__Your task__
Line by line, repeat the material below without any deviation.

__Available records__
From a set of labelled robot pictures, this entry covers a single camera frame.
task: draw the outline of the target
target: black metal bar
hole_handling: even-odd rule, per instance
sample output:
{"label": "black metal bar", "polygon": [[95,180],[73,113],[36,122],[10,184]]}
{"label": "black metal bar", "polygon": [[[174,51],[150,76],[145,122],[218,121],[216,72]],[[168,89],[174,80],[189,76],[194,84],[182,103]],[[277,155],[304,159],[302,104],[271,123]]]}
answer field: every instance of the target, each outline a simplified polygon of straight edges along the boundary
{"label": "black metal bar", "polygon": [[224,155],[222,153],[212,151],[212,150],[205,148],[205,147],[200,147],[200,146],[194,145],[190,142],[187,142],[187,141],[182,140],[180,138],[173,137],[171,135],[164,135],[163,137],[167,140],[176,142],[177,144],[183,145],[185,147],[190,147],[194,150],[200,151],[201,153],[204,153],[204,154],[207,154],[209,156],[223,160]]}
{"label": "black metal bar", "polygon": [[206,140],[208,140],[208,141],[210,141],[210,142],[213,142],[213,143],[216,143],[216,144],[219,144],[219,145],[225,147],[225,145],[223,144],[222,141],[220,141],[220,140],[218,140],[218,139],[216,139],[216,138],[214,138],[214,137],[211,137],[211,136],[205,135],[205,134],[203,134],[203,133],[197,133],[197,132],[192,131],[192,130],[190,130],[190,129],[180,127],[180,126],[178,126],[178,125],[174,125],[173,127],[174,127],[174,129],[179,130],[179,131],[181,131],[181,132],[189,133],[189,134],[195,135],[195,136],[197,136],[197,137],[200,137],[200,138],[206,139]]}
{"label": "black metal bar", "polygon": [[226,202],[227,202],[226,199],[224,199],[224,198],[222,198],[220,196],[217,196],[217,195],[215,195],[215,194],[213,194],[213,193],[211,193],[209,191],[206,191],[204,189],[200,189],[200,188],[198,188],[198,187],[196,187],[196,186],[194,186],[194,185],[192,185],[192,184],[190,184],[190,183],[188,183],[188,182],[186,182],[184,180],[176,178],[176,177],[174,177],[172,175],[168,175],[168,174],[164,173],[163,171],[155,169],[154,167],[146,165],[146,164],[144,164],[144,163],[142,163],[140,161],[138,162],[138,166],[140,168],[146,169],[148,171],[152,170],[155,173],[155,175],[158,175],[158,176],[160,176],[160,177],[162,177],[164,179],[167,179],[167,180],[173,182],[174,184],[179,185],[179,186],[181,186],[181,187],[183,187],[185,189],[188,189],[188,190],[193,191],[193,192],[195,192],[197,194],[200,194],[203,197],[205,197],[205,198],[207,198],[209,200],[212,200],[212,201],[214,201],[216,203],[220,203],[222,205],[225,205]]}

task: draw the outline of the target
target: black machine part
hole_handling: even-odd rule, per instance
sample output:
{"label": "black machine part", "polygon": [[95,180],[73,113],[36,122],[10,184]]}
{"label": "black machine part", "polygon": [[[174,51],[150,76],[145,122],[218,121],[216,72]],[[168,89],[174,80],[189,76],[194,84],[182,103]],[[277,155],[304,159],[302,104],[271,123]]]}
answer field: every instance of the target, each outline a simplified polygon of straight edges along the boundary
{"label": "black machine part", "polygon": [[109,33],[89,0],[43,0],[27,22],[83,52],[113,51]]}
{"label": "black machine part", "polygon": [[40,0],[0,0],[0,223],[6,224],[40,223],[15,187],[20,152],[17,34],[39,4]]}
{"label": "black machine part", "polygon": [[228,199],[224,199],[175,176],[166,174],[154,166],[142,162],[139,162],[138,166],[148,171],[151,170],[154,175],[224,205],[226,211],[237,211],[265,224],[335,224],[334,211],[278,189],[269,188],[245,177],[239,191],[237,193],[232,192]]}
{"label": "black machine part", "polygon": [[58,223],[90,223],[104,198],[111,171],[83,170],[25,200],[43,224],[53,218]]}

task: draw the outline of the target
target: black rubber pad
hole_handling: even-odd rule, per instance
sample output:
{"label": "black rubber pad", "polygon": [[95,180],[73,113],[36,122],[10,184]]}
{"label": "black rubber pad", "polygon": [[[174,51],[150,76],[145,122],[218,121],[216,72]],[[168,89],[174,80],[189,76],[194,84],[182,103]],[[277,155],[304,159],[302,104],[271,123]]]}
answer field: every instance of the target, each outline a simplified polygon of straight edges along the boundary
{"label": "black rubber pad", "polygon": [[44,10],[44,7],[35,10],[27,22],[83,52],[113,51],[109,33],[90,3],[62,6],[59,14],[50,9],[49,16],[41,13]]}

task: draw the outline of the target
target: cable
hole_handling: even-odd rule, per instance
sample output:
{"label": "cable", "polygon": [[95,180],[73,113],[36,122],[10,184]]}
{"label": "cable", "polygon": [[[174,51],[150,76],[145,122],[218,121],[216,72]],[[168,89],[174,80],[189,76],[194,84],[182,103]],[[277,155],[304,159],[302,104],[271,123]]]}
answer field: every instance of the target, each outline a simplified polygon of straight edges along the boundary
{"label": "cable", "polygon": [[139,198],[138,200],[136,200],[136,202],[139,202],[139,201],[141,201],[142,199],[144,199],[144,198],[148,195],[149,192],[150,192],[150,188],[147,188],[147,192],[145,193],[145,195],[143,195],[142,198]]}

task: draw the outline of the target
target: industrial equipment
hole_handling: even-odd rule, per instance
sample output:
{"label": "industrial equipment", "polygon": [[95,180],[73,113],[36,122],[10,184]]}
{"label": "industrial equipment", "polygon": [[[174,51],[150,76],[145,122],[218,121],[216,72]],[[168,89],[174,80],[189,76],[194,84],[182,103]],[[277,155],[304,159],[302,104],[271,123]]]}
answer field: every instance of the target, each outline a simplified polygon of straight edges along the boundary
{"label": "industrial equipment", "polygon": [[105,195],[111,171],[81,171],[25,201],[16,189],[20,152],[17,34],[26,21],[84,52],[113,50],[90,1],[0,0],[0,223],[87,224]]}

__Result of this exercise__
From a set of labelled robot pictures, this entry covers a single camera frame.
task: draw the outline of the target
target: black metal bar
hole_handling: even-odd rule, per instance
sample output:
{"label": "black metal bar", "polygon": [[95,180],[73,113],[36,122],[10,184]]}
{"label": "black metal bar", "polygon": [[[174,51],[150,76],[145,122],[218,121],[216,72]],[[168,89],[174,80],[189,76],[194,84],[182,103]],[[277,155],[304,159],[302,104],[271,123]]]}
answer field: every instance of the target, each outline a simplified polygon of straight edges along the boundary
{"label": "black metal bar", "polygon": [[224,155],[222,153],[212,151],[212,150],[205,148],[205,147],[200,147],[200,146],[194,145],[190,142],[187,142],[187,141],[182,140],[180,138],[173,137],[171,135],[164,135],[163,137],[167,140],[176,142],[177,144],[183,145],[185,147],[190,147],[194,150],[200,151],[201,153],[204,153],[204,154],[207,154],[209,156],[223,160]]}
{"label": "black metal bar", "polygon": [[206,140],[208,140],[208,141],[210,141],[210,142],[213,142],[213,143],[216,143],[216,144],[219,144],[219,145],[225,147],[225,145],[223,144],[222,141],[220,141],[220,140],[218,140],[218,139],[216,139],[216,138],[214,138],[214,137],[211,137],[211,136],[205,135],[205,134],[203,134],[203,133],[197,133],[197,132],[192,131],[192,130],[190,130],[190,129],[180,127],[180,126],[178,126],[178,125],[174,125],[173,127],[174,127],[174,129],[179,130],[179,131],[181,131],[181,132],[189,133],[189,134],[195,135],[195,136],[197,136],[197,137],[200,137],[200,138],[206,139]]}
{"label": "black metal bar", "polygon": [[226,202],[227,202],[226,199],[224,199],[224,198],[222,198],[220,196],[217,196],[217,195],[215,195],[215,194],[213,194],[213,193],[211,193],[209,191],[206,191],[204,189],[200,189],[200,188],[198,188],[198,187],[196,187],[196,186],[194,186],[194,185],[192,185],[192,184],[190,184],[190,183],[188,183],[188,182],[186,182],[184,180],[176,178],[176,177],[174,177],[172,175],[168,175],[168,174],[164,173],[163,171],[155,169],[154,167],[146,165],[146,164],[144,164],[144,163],[142,163],[140,161],[138,162],[138,166],[140,168],[146,169],[148,171],[152,170],[155,173],[155,175],[158,175],[158,176],[160,176],[160,177],[162,177],[164,179],[167,179],[167,180],[173,182],[174,184],[179,185],[179,186],[181,186],[181,187],[183,187],[185,189],[188,189],[188,190],[193,191],[193,192],[195,192],[197,194],[200,194],[203,197],[205,197],[205,198],[207,198],[209,200],[212,200],[212,201],[214,201],[216,203],[220,203],[222,205],[225,205]]}

task: draw the outline of the target
target: black machine part
hole_handling: even-odd rule, per instance
sample output:
{"label": "black machine part", "polygon": [[95,180],[73,113],[36,122],[10,184]]}
{"label": "black machine part", "polygon": [[[174,51],[150,76],[145,122],[218,121],[216,72]],[[168,89],[174,80],[189,76],[194,84],[182,103]],[[277,155],[304,159],[302,104],[271,123]]]}
answer field: every instance of the target, each outline a simplified polygon of straight edges along the boundary
{"label": "black machine part", "polygon": [[109,33],[89,0],[43,0],[27,22],[83,52],[113,51]]}
{"label": "black machine part", "polygon": [[40,0],[0,0],[0,223],[6,224],[40,223],[15,187],[20,152],[17,34],[39,4]]}
{"label": "black machine part", "polygon": [[228,199],[224,199],[175,176],[166,174],[154,166],[142,162],[139,162],[138,166],[148,171],[151,170],[154,175],[224,205],[226,211],[237,211],[265,224],[335,224],[334,211],[278,189],[269,188],[245,177],[239,191],[237,193],[232,192]]}
{"label": "black machine part", "polygon": [[58,223],[90,223],[104,198],[111,171],[83,170],[25,200],[43,224],[53,218]]}

task: draw the outline of the target
target: black rubber pad
hole_handling: even-odd rule, per instance
sample output:
{"label": "black rubber pad", "polygon": [[95,180],[73,113],[36,122],[10,184]]}
{"label": "black rubber pad", "polygon": [[[174,51],[150,76],[145,122],[218,121],[216,72]],[[168,89],[174,80],[189,76],[194,84],[182,103]],[[277,155],[304,159],[302,104],[271,123]]]}
answer field: every instance of the target, each outline a simplified polygon of straight edges along the boundary
{"label": "black rubber pad", "polygon": [[44,10],[44,7],[35,10],[27,22],[83,52],[113,51],[109,33],[90,3],[62,6],[59,14],[50,9],[49,16],[41,13]]}

task: draw the outline of the target
target: cable
hole_handling: even-odd rule, per instance
sample output:
{"label": "cable", "polygon": [[95,180],[73,113],[36,122],[10,184]]}
{"label": "cable", "polygon": [[[174,51],[150,76],[145,122],[218,121],[216,72]],[[168,89],[174,80],[189,76],[194,84],[182,103]],[[277,155],[304,159],[302,104],[271,123]]]}
answer field: every instance of the target, each outline a simplified polygon of straight edges along the boundary
{"label": "cable", "polygon": [[139,198],[138,200],[136,200],[136,202],[139,202],[139,201],[141,201],[142,199],[144,199],[144,198],[148,195],[149,192],[150,192],[150,188],[147,188],[147,192],[145,193],[145,195],[143,195],[142,198]]}

task: draw the outline of the target
target: industrial equipment
hole_handling: even-odd rule, per instance
sample output:
{"label": "industrial equipment", "polygon": [[95,180],[73,113],[36,122],[10,184]]}
{"label": "industrial equipment", "polygon": [[[174,51],[150,76],[145,122],[218,121],[216,72]],[[168,89],[174,80],[189,76],[194,84],[182,103]],[[277,155],[304,159],[302,104],[271,123]]]}
answer field: every instance of the target, each outline a simplified polygon of straight edges along the boundary
{"label": "industrial equipment", "polygon": [[105,195],[111,171],[81,171],[25,201],[16,189],[20,152],[17,34],[26,21],[84,52],[113,50],[90,1],[0,0],[0,223],[87,224]]}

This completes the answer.